Nausea rolls through me in a slow, greasy wave. Fredericksburg. The one place on earth I swore I would never set foot in again.

"I have a safe house just outside of town. Its location is known only to me, and you'll have everything you need there: a base of operations, resources, equipment, and intel." Uncle Robert's tone softens just enough for me to hear the concern threaded beneath the authority. "You won't be working for me, Raven. This will be your investigation, on your terms. But I'll give you every tool at my disposal to make sure you can do it right."

"Why Fredericksburg?"

"Because that's where it all started. You became an agent to fight exactly this kind of evil." His voice is steady, certain, carrying the conviction of a man who has spent decades making impossible decisions. "Your badge doesn't matter anymore. But the fight does."

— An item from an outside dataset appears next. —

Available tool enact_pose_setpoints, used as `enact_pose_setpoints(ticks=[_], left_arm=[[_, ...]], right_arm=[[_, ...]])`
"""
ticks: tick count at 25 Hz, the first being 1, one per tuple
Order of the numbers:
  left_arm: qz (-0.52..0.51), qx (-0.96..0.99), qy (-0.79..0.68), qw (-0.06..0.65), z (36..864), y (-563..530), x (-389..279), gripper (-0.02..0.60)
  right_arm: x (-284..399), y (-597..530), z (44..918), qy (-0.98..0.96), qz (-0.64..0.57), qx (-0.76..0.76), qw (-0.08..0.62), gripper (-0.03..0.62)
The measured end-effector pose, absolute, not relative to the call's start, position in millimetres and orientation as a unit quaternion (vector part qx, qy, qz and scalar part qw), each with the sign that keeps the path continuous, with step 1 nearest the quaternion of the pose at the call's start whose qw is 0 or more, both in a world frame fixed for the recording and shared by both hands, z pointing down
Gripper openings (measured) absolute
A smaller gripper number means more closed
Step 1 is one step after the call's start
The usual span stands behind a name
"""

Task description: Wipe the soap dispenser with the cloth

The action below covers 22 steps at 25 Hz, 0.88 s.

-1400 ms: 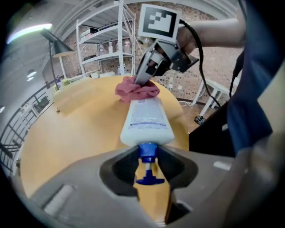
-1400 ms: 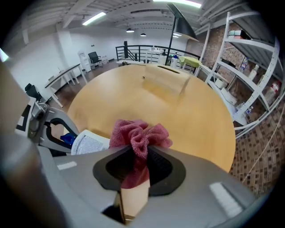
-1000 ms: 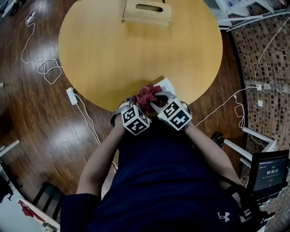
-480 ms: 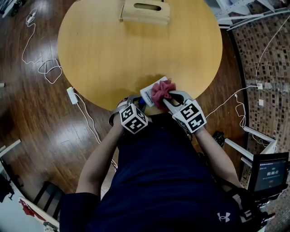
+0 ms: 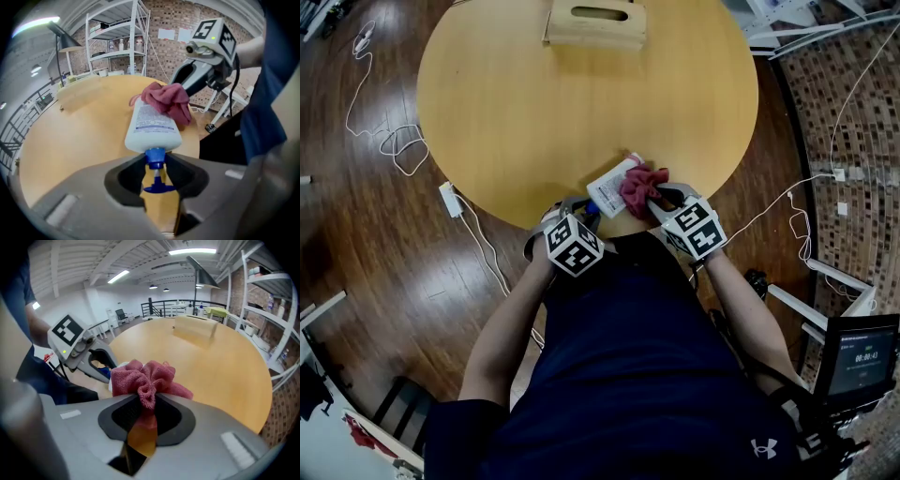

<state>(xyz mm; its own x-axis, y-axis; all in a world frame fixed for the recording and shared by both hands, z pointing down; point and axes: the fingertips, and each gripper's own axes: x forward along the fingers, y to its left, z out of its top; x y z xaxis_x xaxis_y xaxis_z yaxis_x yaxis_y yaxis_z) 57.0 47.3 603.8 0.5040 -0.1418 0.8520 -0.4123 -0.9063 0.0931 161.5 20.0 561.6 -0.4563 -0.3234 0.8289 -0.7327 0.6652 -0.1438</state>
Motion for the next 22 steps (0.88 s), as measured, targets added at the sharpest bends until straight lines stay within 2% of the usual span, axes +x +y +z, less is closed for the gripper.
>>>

My service weapon sits on the passenger seat with my badge right next to it. Five years of believing the system could deliver justice and tonight proved just how naive that belief was. "I need to turn in my badge and gun."

Uncle Robert scoffs. "Think, Raven. You're compromised. If you walk into that field office, you won't walk back out. Just do what I'm telling you. We'll handle the badge and the firearm through proper channels when the time is right. Everything will be ready for you in Las Cruces, and from there I want you heading straight to Fredericksburg."

My hands tremble as I take the I-10 on-ramp heading north. "I'm forty minutes out from Las Cruces, give or take. Unless something comes up, I'll call you when I reach Fredericksburg."

"Stay safe." The line goes dead before I can respond.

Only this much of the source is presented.